Ana Harmon on Valley by Omer Backley-Astrachan
Valley in the Anthropocene
Israeli native, Omer Backley-Astrachan, recently uncovered the world of ‘environmental dance’ on Suzanne Dellal Centre’s stage for an urban audience. His authentic and thoughtful work came as a welcome surprise to a local dance scene sometimes plagued by a ‘too cool’ aesthetic.
Backley-Astrachan’s first-ever dance creation, Valley, depicted both polluted and pure atmospheres in a 40-minute work for four dancers, all of whom travelled with him from Australia to perform just once in Israel. The evening’s program describes Valley as an “embodied response to Svalbard,” which turns out to be the northernmost inhabited isle on Earth, roughly 1,000 kilometers away from the North Pole. 65% of Svalbard is currently protected by conservation agencies.

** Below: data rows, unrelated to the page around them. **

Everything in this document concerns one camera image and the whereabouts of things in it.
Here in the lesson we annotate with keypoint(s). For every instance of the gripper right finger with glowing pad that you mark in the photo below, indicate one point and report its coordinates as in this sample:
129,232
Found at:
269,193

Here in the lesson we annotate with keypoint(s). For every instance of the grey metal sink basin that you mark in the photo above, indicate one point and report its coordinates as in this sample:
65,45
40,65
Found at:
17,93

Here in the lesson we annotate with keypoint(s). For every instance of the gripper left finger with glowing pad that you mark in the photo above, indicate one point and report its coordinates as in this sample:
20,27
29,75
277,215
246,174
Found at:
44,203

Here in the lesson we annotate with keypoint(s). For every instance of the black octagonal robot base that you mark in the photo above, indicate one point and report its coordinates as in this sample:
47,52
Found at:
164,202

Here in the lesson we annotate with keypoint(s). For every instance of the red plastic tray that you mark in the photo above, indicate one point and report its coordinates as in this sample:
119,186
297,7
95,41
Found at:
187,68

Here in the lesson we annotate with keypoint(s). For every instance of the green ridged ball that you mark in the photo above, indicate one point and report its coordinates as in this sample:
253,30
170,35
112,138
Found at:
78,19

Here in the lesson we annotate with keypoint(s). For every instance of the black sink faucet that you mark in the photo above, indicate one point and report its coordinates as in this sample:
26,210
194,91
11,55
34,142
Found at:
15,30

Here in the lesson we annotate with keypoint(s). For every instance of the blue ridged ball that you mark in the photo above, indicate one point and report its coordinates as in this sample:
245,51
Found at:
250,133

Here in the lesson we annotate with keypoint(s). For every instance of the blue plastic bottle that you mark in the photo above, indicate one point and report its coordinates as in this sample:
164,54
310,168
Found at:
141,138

‘Environmental dance,’ is a term used to describe movement which meditates on the human body’s relationship to landscape and the environment. Backley-Astrachan’s dancers personify icy archipelagos, an especially poignant depiction in light of what has been recently coined the ‘anthropocene,’ or the geological age during which human activity is the dominant influence on climate and the environment.

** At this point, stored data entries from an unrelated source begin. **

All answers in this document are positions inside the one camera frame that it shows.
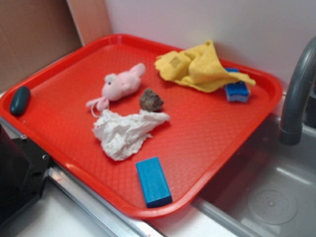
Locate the dark green plastic pickle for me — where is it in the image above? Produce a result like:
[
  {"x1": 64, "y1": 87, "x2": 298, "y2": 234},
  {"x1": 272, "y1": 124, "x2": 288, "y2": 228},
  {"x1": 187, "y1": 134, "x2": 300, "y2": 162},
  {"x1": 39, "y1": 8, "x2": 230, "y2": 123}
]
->
[{"x1": 9, "y1": 86, "x2": 31, "y2": 116}]

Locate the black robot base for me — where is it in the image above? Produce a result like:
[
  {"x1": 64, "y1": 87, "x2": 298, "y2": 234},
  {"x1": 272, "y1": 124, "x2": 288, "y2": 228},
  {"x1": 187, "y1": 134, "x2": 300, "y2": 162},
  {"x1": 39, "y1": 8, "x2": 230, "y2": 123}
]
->
[{"x1": 0, "y1": 127, "x2": 51, "y2": 228}]

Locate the red plastic tray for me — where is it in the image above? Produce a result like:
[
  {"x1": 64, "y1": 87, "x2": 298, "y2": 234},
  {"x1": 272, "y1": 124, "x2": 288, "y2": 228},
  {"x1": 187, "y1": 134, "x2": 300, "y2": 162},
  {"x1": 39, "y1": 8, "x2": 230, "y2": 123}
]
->
[{"x1": 0, "y1": 35, "x2": 283, "y2": 219}]

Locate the brown rock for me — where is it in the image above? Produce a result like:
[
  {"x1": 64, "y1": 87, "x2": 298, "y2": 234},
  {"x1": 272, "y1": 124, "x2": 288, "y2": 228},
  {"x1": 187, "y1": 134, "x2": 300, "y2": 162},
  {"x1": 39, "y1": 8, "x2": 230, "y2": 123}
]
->
[{"x1": 139, "y1": 88, "x2": 164, "y2": 112}]

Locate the crumpled white paper towel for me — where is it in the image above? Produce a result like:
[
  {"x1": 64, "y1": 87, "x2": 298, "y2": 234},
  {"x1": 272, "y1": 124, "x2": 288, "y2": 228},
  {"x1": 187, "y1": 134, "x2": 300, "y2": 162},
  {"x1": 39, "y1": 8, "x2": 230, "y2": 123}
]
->
[{"x1": 92, "y1": 110, "x2": 170, "y2": 161}]

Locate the pink plush bunny toy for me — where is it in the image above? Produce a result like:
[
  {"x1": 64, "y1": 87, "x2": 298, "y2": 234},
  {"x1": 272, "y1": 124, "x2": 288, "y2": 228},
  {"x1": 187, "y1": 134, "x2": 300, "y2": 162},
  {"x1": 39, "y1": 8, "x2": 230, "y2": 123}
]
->
[{"x1": 85, "y1": 63, "x2": 146, "y2": 118}]

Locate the yellow cloth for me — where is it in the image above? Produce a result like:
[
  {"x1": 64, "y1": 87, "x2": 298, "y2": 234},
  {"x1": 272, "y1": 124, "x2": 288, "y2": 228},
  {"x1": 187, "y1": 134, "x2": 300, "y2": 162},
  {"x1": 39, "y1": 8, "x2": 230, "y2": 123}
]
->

Dancer Allie Graham opens the performance alone on a dimly lit stage, sensually undulating her spine to Australian composer Timothy Constable’s original score. She has a sultry yet soft expression, alert and vulnerable. Unexpectedly, iridescent strings appear from behind Graham’s seated position and stream bit by bit, in a jerry-rigged yet impressive path across the stage, all to Constable’s brassy nautical sounds.

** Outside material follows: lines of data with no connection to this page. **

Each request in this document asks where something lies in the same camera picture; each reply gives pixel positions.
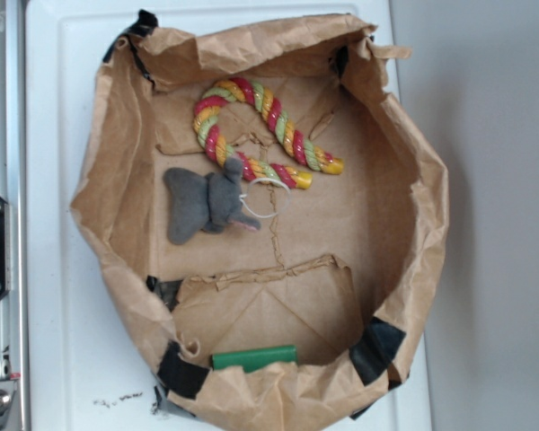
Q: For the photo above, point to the white plastic ring tag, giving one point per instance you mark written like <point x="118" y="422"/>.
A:
<point x="273" y="182"/>

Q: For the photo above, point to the gray plush elephant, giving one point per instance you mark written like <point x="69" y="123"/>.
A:
<point x="206" y="203"/>

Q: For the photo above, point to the multicolor twisted rope toy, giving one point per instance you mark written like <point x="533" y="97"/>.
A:
<point x="294" y="142"/>

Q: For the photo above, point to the brown paper bag bin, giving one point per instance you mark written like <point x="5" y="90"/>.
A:
<point x="346" y="274"/>

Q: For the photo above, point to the aluminum frame rail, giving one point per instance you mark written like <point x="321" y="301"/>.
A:
<point x="15" y="406"/>

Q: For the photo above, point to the green rectangular block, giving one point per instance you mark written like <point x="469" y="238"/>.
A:
<point x="254" y="359"/>

As the stage appears to melt and glisten, Backley-Astrachan, Sharon Backley-Astrachan, and Matthew Mizyed inhabit the environment and begin a disorienting series of quick solos and duets. Dancers form themselves into topographic structures, layered, stacked, and sliding from side to side. Comfort is often found in pairs while lone dancers appear distraught; we feel the pulse of intimacy and pang of alienation.
Backley-Astrachan utilizes clean spirals and invisible external forces as impetuses for movement, much like his mentor, Israeli choreographer Idan Cohen. Each dancer sincerely offers an authentic and evocative performance.
The last image of Valley is its strongest. In a continuous cycle, each dancer delicately traces the arm of another, until the traced individual collapses to the floor and slowly recovers to trace the next. While it may not have been the choreographer’s intention to create a strictly environmental work, the embodiment of geographical collapse and rebirth through the human body is extraordinarily effective. However, what is even more touching (and depressing) is Backley-Astrachan’s exquisite Sisyphean cycle, as one dancer after another repetitively attempts an incompletable task. As is so eloquently described in the program, “Valley is the polar image of a world that grows numb and senseless.”
Valley was presented on July 16, 2017 at the Suzanne Dellal Center in Tel Aviv.
Born and bred in Boston, Ana Harmon spent most of her childhood at Boston Ballet and Finagle-a-bagel. After graduating from Boston Latin high-school, Ana worked as a professional ballet dancer in Boston and Austin for three years. Upon completing a 10-month workshop with the Kibbutz Contemporary Dance Company, Ana found her future husband eating a falafel on a staircase in Beer Sheva and began dancing with Kamea Dance Company, simultaneously completing course-work at Ben Gurion University. Upon completing a B.A. from Tel Aviv University in English Literature and Middle Eastern studies, Ana began working for Batsheva Dance Company’s International Development department. She is certified in the Ilan Lev Method and Salesforce. Ana’s ideal day in Tel Aviv involves a bike ride to HaBima with friends for shoko b’sakit.